_PROBLEM DETAILS_. Go over the listing that follows and work out how many lines have the string "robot"; reply with the number by itself.

DATA FOR THIS TASK section start

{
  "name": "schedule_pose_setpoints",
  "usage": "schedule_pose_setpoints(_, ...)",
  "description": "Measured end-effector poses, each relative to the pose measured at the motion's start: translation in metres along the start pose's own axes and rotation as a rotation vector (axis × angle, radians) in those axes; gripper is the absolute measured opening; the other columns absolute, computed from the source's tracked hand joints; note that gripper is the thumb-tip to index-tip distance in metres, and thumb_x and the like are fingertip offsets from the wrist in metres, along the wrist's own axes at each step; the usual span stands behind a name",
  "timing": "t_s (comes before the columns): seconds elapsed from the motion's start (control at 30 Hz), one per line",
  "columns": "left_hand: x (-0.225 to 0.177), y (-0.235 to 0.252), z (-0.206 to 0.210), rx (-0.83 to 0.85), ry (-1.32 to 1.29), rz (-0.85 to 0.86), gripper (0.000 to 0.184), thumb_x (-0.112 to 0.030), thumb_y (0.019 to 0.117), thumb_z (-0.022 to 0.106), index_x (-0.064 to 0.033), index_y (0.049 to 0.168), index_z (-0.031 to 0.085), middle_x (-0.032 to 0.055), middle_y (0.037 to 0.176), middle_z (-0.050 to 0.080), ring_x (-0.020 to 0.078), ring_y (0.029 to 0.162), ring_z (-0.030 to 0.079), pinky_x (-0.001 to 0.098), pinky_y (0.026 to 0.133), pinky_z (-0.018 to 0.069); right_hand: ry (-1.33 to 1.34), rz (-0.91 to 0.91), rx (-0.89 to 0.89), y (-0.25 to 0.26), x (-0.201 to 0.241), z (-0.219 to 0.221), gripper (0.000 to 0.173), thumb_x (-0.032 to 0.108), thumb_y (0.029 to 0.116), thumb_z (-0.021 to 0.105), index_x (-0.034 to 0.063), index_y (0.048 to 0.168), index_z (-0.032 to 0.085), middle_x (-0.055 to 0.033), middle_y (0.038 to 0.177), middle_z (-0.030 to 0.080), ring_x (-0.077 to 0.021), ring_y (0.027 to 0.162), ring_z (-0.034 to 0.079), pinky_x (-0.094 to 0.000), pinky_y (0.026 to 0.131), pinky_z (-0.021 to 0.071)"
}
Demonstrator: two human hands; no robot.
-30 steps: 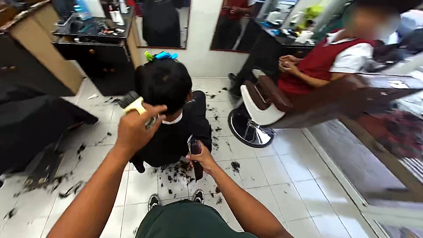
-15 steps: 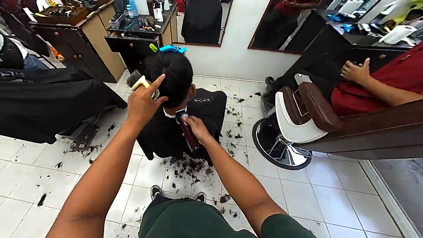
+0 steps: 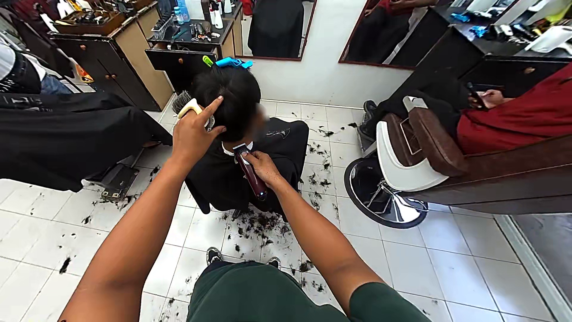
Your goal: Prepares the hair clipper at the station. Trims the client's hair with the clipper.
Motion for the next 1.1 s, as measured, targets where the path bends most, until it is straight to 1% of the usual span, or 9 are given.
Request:
schedule_pose_setpoints(0.37,0.004,0.001,0.001,-0.005,-0.005,-0.011,0.063,-0.029,0.0913,0.079,-0.0267,0.15,0.055,0.0266,0.101,0.068,0.045,0.09,0.066,0.0624,0.08,0.0502,-0.015,-0.037,-0.006,-0.002,0.004,0.002,0.047,0.044,0.1072,0.051,0.0,0.121,0.059,-0.0174,0.094,0.067,-0.0256,0.074,0.068,-0.0439,0.071,0.0598)
schedule_pose_setpoints(0.5,0.005,0.002,0.001,0.009,0.0,-0.029,0.064,-0.029,0.092,0.078,-0.0284,0.151,0.054,0.0268,0.101,0.068,0.0454,0.091,0.066,0.0622,0.081,0.0502,-0.049,-0.016,-0.002,0.002,0.001,0.002,0.047,0.045,0.1074,0.05,-0.0004,0.116,0.061,-0.0156,0.091,0.067,-0.0242,0.073,0.068,-0.0433,0.069,0.06)
schedule_pose_setpoints(0.77,0.006,0.002,0.002,0.022,0.001,-0.039,0.064,-0.03,0.0928,0.077,-0.0296,0.152,0.053,0.0271,0.102,0.067,0.0453,0.092,0.066,0.0617,0.081,0.0499,-0.037,-0.045,0.008,-0.003,0.003,0.003,0.051,0.05,0.1074,0.047,0.0015,0.118,0.06,-0.0157,0.089,0.067,-0.0238,0.068,0.067,-0.042,0.065,0.0591)
schedule_pose_setpoints(0.87,0.004,0.002,0.0,0.04,-0.026,-0.053,0.063,-0.029,0.093,0.077,-0.0273,0.152,0.053,0.0302,0.107,0.067,0.0497,0.097,0.065,0.0669,0.084,0.0492,-0.016,-0.109,0.066,-0.002,0.004,0.005,0.048,0.043,0.1108,0.04,0.0022,0.128,0.057,-0.0168,0.102,0.066,-0.0249,0.081,0.067,-0.0446,0.075,0.0581)
schedule_pose_setpoints(0.9,0.004,0.002,0.0,0.043,-0.025,-0.055,0.063,-0.029,0.093,0.077,-0.0275,0.152,0.053,0.0298,0.108,0.068,0.0494,0.098,0.066,0.0669,0.085,0.0492,0.016,-0.116,0.101,-0.005,0.002,0.007,0.047,0.042,0.1113,0.037,0.0035,0.131,0.056,-0.0152,0.102,0.065,-0.0227,0.08,0.066,-0.0419,0.073,0.0582)
schedule_pose_setpoints(0.93,0.004,0.003,0.0,0.041,-0.023,-0.051,0.063,-0.029,0.0929,0.077,-0.0275,0.152,0.053,0.0295,0.107,0.068,0.049,0.097,0.066,0.0665,0.084,0.0493,0.058,-0.101,0.133,-0.007,0.0,0.009,0.045,0.041,0.1107,0.039,0.0039,0.131,0.055,-0.0133,0.099,0.065,-0.0202,0.076,0.065,-0.0384,0.071,0.0581)
schedule_pose_setpoints(1.0,0.004,0.003,-0.001,0.028,-0.016,-0.037,0.063,-0.029,0.0926,0.077,-0.0272,0.151,0.054,0.0294,0.104,0.068,0.0485,0.095,0.066,0.0658,0.083,0.0492,0.096,-0.034,0.152,-0.012,-0.007,0.011,0.036,0.03,0.1047,0.058,0.0014,0.126,0.055,-0.0101,0.089,0.063,-0.0154,0.067,0.062,-0.0314,0.064,0.0569)
schedule_pose_setpoints(1.03,0.004,0.003,-0.001,0.023,-0.015,-0.031,0.062,-0.029,0.0926,0.077,-0.0271,0.151,0.055,0.0292,0.104,0.068,0.0484,0.094,0.066,0.0655,0.082,0.0493,0.075,-0.01,0.129,-0.012,-0.009,0.011,0.037,0.021,0.0984,0.069,-0.0004,0.125,0.054,-0.0109,0.087,0.062,-0.0151,0.063,0.061,-0.0302,0.062,0.0563)
schedule_pose_setpoints(1.1,0.004,0.003,0.0,0.021,-0.013,-0.028,0.063,-0.029,0.0927,0.077,-0.0274,0.151,0.054,0.0294,0.104,0.068,0.0486,0.095,0.066,0.0654,0.083,0.0494,-0.021,0.006,0.065,-0.009,-0.008,0.01,0.051,0.013,0.0877,0.081,-0.0004,0.128,0.052,-0.0143,0.09,0.062,-0.0179,0.063,0.061,-0.0329,0.063,0.0565)
Point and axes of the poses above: each hand's wrist, its own y-axis towards the middle knuckle, its own z-axis out of the palm, x = y × z, the point moved 6 cm from there along y, towards the middle knuckle
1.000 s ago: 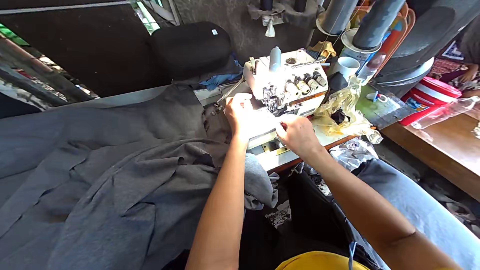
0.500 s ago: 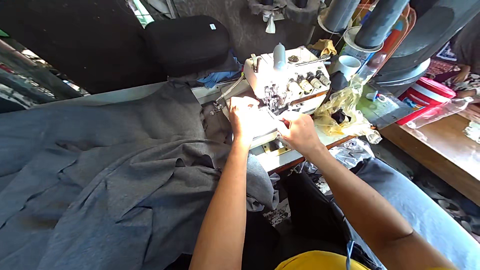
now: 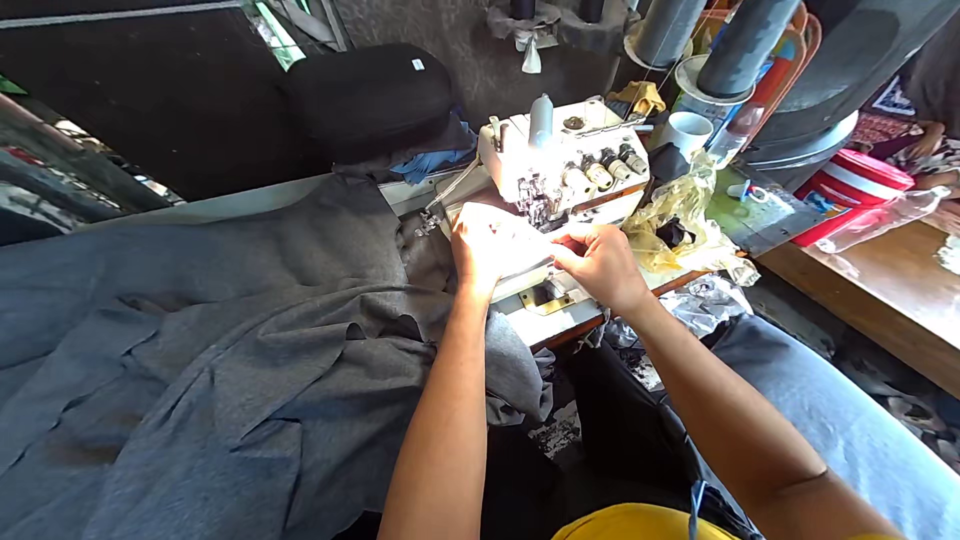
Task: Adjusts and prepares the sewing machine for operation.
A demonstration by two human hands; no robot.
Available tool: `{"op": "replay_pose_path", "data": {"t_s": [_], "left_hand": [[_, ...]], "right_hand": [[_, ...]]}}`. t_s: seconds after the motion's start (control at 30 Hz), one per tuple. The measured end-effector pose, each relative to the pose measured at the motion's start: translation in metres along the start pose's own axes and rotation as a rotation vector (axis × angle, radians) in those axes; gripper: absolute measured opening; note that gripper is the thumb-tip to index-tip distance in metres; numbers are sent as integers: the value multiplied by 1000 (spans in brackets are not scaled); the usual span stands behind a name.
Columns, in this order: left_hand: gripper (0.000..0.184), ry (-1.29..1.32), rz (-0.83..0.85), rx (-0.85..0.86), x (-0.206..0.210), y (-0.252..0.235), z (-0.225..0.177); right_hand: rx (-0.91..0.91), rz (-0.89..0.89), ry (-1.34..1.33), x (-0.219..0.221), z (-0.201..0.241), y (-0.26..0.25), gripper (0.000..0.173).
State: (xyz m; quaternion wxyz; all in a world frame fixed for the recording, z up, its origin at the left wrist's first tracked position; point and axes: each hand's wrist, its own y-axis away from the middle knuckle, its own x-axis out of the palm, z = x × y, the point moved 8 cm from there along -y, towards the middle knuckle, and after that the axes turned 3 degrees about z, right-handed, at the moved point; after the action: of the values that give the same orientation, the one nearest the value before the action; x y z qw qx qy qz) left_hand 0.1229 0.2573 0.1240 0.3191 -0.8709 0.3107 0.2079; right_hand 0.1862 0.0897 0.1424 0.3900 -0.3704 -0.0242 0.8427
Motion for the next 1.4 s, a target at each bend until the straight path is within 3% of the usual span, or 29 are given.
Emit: {"op": "replay_pose_path", "data": {"t_s": [0.2, 0.37, 0.43, 0.5, 0.53, 0.63, 0.7, 0.9, 1.07, 1.2, 1.4], "left_hand": [[13, 69, -230, -48, -16, 5, 12], [17, 57, -229, -75, -25, 9, 15], [21, 86, -202, -77, -25, 12, 17], [23, 121, -248, -60, -25, 15, 25], [24, 156, -308, -37, -27, 17, 29], [28, 246, -521, 139, -38, 39, 22], [39, 130, -533, 159, -35, 69, 10], [102, -241, -457, -12, 27, 121, 11], [130, -184, -451, -124, 48, 102, 3], [125, -212, -603, -209, 52, 95, 0], [114, -350, -715, -173, 54, 92, -7]], "right_hand": [[70, 15, -61, -22, -35, 19, 15], [30, 450, -398, -32, -88, 64, 22], [18, 346, -270, -42, -109, 80, 22], [-34, 129, 140, -54, -123, 94, 23], [-49, 63, 219, -57, -128, 100, 23], [8, -21, 59, -68, -139, 115, 23], [38, -37, -10, -68, -147, 119, 23], [80, 72, -8, -43, -178, 125, 22], [57, 71, -86, -36, -190, 134, 22], [63, 61, -114, -34, -202, 145, 22], [92, 53, -104, -41, -219, 157, 22]]}}
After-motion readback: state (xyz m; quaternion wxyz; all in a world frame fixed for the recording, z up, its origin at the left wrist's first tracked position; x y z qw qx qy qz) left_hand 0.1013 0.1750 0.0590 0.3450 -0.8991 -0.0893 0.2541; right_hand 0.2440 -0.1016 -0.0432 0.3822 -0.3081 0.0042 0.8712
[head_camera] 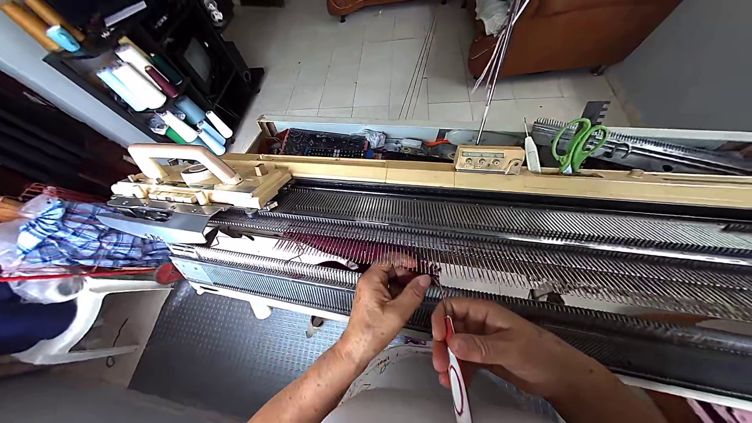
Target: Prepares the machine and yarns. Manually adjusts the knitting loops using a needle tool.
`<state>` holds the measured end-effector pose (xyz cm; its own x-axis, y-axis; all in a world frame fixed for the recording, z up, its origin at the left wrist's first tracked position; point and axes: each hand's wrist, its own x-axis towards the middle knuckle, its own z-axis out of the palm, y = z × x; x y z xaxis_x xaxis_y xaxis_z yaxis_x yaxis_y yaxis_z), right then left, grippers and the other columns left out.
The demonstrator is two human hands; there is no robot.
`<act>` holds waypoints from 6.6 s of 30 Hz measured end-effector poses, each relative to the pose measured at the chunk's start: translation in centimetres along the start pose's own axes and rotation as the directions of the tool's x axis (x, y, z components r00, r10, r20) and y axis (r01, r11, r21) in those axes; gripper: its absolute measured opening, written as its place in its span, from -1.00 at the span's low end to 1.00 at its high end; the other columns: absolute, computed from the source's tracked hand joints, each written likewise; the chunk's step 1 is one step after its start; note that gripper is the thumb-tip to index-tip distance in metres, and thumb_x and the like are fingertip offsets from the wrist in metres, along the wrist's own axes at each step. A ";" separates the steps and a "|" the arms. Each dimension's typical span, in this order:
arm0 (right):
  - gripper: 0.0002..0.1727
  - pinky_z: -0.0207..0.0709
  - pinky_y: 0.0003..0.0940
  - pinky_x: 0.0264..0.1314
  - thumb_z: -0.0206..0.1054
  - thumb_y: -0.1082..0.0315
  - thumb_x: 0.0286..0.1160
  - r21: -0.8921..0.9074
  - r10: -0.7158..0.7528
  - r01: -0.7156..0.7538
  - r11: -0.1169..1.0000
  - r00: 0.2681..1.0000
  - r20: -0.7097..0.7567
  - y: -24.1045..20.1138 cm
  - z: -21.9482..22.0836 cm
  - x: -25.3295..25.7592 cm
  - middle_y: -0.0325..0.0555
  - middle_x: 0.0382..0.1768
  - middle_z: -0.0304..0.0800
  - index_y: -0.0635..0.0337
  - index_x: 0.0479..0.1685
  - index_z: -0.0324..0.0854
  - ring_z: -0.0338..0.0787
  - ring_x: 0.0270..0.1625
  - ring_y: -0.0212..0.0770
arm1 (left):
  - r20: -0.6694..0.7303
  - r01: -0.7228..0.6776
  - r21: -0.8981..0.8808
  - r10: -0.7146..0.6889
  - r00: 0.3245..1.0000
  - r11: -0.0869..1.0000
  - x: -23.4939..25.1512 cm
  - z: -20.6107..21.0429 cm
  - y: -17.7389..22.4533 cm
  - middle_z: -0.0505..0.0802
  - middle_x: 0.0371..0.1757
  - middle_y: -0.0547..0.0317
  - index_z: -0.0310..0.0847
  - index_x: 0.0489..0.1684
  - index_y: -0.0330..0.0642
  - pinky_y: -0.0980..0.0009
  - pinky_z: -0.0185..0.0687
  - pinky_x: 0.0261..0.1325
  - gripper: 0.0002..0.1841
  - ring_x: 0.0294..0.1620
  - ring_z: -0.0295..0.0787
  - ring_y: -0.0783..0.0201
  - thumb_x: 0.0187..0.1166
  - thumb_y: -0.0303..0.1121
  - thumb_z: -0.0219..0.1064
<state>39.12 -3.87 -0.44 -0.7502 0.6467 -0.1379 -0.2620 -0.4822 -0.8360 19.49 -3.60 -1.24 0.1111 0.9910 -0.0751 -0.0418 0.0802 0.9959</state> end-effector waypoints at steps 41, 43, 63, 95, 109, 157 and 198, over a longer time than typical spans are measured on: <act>-0.76 0.83 -0.50 -0.10 0.41 0.25 0.58 0.008 -0.033 0.032 0.999 0.998 0.056 -0.6 3.0 -1.8 -0.27 -0.11 0.87 0.06 0.13 0.60 0.90 -0.07 -0.41 | -0.023 0.009 0.022 -0.008 1.000 1.000 -0.5 -0.3 0.6 0.76 -0.55 0.37 0.71 -0.10 -0.35 0.59 0.65 -0.30 -0.83 -0.50 0.68 0.56 0.40 -0.56 0.44; -0.75 0.81 -0.54 -0.11 0.44 0.22 0.55 -0.003 -0.013 0.013 1.000 0.998 0.059 -0.9 3.4 -2.1 -0.30 -0.14 0.88 0.03 0.11 0.62 0.90 -0.10 -0.45 | -0.024 -0.007 0.038 0.007 1.000 0.999 -0.6 -0.4 0.3 0.80 -0.51 0.35 0.70 -0.04 -0.37 0.58 0.68 -0.27 -0.80 -0.46 0.72 0.56 0.42 -0.55 0.43; -0.88 0.81 -0.54 -0.07 0.23 0.32 0.71 -0.007 0.021 -0.021 1.000 1.000 0.005 0.3 0.5 1.5 -0.32 -0.13 0.89 0.06 0.07 0.59 0.89 -0.07 -0.43 | 0.002 -0.026 0.040 0.026 1.000 0.999 -0.5 -1.5 -0.1 0.69 -0.60 0.48 0.68 0.01 -0.38 0.62 0.60 -0.32 -0.75 -0.52 0.62 0.61 0.40 -0.54 0.43; -0.83 0.82 -0.50 -0.06 0.30 0.30 0.67 -0.012 0.009 -0.009 1.000 0.999 0.038 0.0 1.8 1.4 -0.29 -0.11 0.88 0.05 0.12 0.58 0.90 -0.04 -0.41 | -0.021 -0.062 0.037 0.062 0.998 0.997 -0.3 -2.5 -0.3 0.59 -0.68 0.53 0.76 -0.13 -0.32 0.66 0.47 -0.44 -0.84 -0.61 0.49 0.65 0.38 -0.54 0.43; -0.89 0.81 -0.53 -0.09 0.23 0.32 0.71 0.006 0.039 -0.039 0.999 0.999 0.032 0.4 0.9 2.9 -0.32 -0.14 0.89 0.05 0.06 0.58 0.90 -0.07 -0.42 | -0.006 -0.073 0.049 0.073 0.997 0.996 -0.5 -3.2 -0.5 0.54 -0.70 0.56 0.75 -0.09 -0.31 0.69 0.38 -0.49 -0.83 -0.64 0.42 0.68 0.40 -0.52 0.42; -0.81 0.81 -0.54 -0.08 0.36 0.25 0.63 -0.025 0.016 -0.014 1.000 0.997 0.078 -0.4 3.2 1.8 -0.30 -0.13 0.88 0.04 0.09 0.60 0.90 -0.08 -0.45 | 0.029 -0.007 -0.053 0.009 1.000 0.999 -0.3 -4.1 0.1 0.78 -0.46 0.42 0.69 -0.08 -0.32 0.68 0.53 -0.37 -0.87 -0.51 0.57 0.66 0.50 -0.57 0.32; -0.80 0.82 -0.50 -0.06 0.35 0.30 0.63 -0.028 -0.001 0.004 1.000 0.994 0.107 -0.1 4.1 2.8 -0.28 -0.11 0.86 0.07 0.12 0.55 0.89 -0.04 -0.42 | -0.066 -0.058 0.045 0.061 0.996 0.997 -0.9 -4.3 0.8 0.75 -0.54 0.43 0.73 -0.11 -0.32 0.63 0.63 -0.30 -0.81 -0.48 0.66 0.61 0.34 -0.58 0.46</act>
<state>34.57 -4.41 1.41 -0.8107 0.5800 -0.0792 -0.2477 -0.4625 -0.8513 15.09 -3.99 -0.56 0.0430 0.9989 -0.0174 -0.0034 0.0175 0.9998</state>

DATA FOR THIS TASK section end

_THE ANSWER_. 3